And HER MAJESTY has trod these Walks,
Accompanied
By
PRINCE ALBERT,
THE PRINCE OF WALES,
THE PRINCESS ROYAL,
And
The Rest of the Royal Children!—
She saw the Tiger!
Did she think of TIPPOO SAIB'S Tiger's Head?
She saw the Lion!
Thought she of one of her own Arms?
She did NOT see the Unicorn; but
(With her gracious habits of condescension)
Did she think of him a bit the less?
Thoughts crowd upon me-cry move on!
And now I am here; and whether I will or no,
I feel I'm jolly!
The Chameleons are asleep, and, like the Cabinet
(Of course i mean the Whigs),
Know not, when they rise to-morrow,
What color they will wake!—
The baby elephant seems prematurely old:
Its infant hide all corrugate with thoughts
Of cakes and oranges given it by boys;
Alas! in Chancery now, and paralytic!
This is very sad. No more of it!
Ha! ha! here sits the Ape—the many-colored wight!
Thou hast marked him, with nose of scarlet sealing-wax,
And so be-colored with prismatic hues,
As though he had come from sky to earth—
Sliding and wiping a fresh-painted rainbow!
Hush! I have made a perfect circle!
And at the Snake-House once again I stand!
Such is life!
Eh! Oh! Help! Murder! Dreadful Accident!
To be conceived—Oh, perhaps!
Described—Oh, never!
Keepers are up, and crowd about the box—
The Boa's box—with unconcerned rabbits!
Not so the Boa! Look! Behold!
And where's the Blanket?
In the Boa's inside place!
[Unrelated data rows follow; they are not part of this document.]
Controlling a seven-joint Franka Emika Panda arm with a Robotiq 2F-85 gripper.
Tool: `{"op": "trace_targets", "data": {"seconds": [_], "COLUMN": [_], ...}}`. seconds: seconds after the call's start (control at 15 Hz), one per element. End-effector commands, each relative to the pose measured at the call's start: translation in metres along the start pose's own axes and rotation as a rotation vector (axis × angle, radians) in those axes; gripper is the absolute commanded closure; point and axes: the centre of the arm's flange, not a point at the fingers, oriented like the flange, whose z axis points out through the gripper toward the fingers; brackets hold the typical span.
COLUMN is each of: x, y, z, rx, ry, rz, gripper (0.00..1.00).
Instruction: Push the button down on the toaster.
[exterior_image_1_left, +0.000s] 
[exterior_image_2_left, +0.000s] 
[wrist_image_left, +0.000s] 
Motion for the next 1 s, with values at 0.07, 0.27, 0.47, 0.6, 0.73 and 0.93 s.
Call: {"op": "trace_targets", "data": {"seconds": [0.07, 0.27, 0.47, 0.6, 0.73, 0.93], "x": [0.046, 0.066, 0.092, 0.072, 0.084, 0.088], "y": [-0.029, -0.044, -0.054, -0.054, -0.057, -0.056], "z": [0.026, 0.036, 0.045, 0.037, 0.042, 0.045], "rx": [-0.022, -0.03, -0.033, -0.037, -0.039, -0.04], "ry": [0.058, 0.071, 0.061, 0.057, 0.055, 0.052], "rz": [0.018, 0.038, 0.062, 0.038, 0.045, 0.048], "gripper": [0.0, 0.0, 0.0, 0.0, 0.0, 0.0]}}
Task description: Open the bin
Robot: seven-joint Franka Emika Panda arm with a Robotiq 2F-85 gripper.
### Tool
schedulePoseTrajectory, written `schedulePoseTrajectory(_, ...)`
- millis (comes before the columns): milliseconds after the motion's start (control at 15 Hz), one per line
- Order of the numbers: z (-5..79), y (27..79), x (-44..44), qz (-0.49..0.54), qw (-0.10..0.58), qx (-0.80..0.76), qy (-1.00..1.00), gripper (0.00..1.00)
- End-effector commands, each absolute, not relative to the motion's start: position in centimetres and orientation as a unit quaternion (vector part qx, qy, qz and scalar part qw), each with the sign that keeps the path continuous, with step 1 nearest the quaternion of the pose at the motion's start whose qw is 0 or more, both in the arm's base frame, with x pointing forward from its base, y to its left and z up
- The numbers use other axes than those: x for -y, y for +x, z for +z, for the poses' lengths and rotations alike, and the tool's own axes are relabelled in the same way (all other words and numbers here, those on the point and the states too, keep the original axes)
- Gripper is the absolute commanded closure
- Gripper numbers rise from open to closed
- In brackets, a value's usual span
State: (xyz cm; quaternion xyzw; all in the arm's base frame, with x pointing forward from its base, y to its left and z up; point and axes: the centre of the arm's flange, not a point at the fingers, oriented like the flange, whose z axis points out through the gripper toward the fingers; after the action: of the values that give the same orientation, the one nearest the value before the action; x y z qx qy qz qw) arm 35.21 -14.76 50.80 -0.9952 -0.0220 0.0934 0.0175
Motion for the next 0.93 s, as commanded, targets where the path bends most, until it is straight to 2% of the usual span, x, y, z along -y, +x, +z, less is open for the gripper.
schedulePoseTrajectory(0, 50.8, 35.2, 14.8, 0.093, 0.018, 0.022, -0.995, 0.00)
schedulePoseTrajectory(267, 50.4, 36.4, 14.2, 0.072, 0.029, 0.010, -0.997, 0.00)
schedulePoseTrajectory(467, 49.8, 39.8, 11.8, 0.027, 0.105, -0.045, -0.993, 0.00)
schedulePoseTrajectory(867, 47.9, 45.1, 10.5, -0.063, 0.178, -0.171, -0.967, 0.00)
The Monster mark!
How he writhes and wrestles with the wool, as though
He had within him rolls and rolls
Of choking, suffocating influenza,
That lift his eyes from out their sockets!—Of fleecy phlegm
That will neither in or out, but mid-way
Seem to strangle!
Silence and wonder settle on the crowd;
From whom instinctively and breathlessly,
Ascend two pregnant questions!
"Will the Boa bolt the blanket?
Will the blanket choke the Boa?"
Such the problem!
And then men mark and deduce
Differently
"THE BLANKET IS ENGLAND: THE BOA THE POPE, WILL THE POPE DISGORGE HIS BULL?"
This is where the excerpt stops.